Scientific classification
- Kingdom: Plantae
- Clade: Tracheophytes
- Clade: Angiosperms
- Clade: Eudicots
- Clade: Asterids
- Order: Asterales
- Family: Goodeniaceae
- Genus: Goodenia
- Species: G. exigua
- Binomial name: Goodenia exigua (F.Muell.)
- Synonyms: Selliera exigua (F.Muell.) Benth.; Velleia exigua (F.Muell.) Carolin;

= Goodenia exigua =

Genus of plants in the family Brassicaceae

Goodenia exigua is a species of flowering plant in the Goodeniaceae family and is endemic to the south of Western Australia. It is a stoloniferous, perennial plant with whorls of spatula-shaped leaves and yellow flowers.

==Description==
Goodenia exigua is a glabrous, stoloniferous perennial that typically grows to a height of 10 cm.
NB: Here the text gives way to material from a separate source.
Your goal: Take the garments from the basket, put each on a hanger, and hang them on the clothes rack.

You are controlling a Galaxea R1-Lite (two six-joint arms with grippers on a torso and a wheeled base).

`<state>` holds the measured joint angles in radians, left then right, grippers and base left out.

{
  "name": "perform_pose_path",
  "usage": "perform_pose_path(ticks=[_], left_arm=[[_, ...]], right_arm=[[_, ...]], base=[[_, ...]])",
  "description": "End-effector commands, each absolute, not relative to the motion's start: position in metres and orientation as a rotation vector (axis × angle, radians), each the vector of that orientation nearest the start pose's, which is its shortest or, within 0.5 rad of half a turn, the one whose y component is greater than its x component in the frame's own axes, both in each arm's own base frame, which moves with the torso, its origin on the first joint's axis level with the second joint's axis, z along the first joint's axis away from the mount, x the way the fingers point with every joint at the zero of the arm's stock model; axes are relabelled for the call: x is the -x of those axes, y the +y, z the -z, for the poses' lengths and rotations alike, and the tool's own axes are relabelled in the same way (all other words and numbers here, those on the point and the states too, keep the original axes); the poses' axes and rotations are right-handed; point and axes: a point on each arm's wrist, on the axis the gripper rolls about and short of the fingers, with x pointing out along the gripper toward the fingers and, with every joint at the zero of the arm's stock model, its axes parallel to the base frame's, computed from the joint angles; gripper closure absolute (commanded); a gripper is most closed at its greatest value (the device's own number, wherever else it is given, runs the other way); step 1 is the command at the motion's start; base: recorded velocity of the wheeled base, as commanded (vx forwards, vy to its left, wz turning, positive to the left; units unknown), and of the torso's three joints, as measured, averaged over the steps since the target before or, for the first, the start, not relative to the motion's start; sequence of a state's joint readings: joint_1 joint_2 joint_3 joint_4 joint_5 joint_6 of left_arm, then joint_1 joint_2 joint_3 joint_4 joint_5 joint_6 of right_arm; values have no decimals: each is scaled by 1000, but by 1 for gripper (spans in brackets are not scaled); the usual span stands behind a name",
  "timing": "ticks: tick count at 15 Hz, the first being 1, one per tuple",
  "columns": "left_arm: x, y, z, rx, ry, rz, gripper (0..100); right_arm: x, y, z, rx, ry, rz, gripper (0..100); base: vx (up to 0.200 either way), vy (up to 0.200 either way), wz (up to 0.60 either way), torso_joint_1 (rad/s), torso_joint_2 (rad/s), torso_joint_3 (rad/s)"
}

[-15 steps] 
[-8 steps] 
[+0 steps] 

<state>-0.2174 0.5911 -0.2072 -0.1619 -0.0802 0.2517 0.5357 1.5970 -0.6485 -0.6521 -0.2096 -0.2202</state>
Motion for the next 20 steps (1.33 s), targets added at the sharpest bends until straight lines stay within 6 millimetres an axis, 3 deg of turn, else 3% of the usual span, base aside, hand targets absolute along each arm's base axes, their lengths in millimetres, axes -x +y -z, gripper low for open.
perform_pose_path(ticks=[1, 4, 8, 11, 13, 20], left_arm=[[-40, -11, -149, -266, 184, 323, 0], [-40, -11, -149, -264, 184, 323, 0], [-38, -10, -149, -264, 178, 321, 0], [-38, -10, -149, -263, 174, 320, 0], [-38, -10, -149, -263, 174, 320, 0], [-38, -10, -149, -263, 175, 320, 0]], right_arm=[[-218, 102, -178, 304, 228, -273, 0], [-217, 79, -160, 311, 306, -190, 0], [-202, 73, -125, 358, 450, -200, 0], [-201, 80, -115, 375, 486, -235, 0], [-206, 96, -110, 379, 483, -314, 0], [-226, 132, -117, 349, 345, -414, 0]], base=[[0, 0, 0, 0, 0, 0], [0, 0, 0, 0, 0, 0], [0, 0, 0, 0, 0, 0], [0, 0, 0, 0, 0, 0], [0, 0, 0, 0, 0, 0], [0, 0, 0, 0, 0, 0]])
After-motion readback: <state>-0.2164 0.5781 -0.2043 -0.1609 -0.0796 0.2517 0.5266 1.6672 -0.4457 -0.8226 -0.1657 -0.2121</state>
The leaves are borne on the stems in irregular whorls of spatula-shaped leaves with a yellowish tip. The leaves are up to 10 mm long and up to 3 mm wide. The flowers are borne in cymes or are solitary, with linear bracteoles 1–2 mm long at the base. The upper sepal is D-shaped, about 1 mm long and the petals are about 2 mm long, glabrous and yellow with short wings. The capsule is more or less round and contains wingless seeds about 1 mm in diameter.

==Taxonomy==
Goodenia exigua was first formally described in 1863 by Ferdinand von Mueller in his Fragmenta phytographiae Australiae, from a specimen collected by George Maxwell. The specific epithet (exigua) means "small" or "feeble", referring to the habit of the plant.

==Distribution==
Goodenia exigua is found in the Avon Wheatbelt, Esperance Plains and Mallee bioregions of southern Western Australia.

==Conservation status==
This species of goodenia is classified as "Priority Two" by the Government of Western Australia Department of Parks and Wildlife, meaning that it is rare or threatened.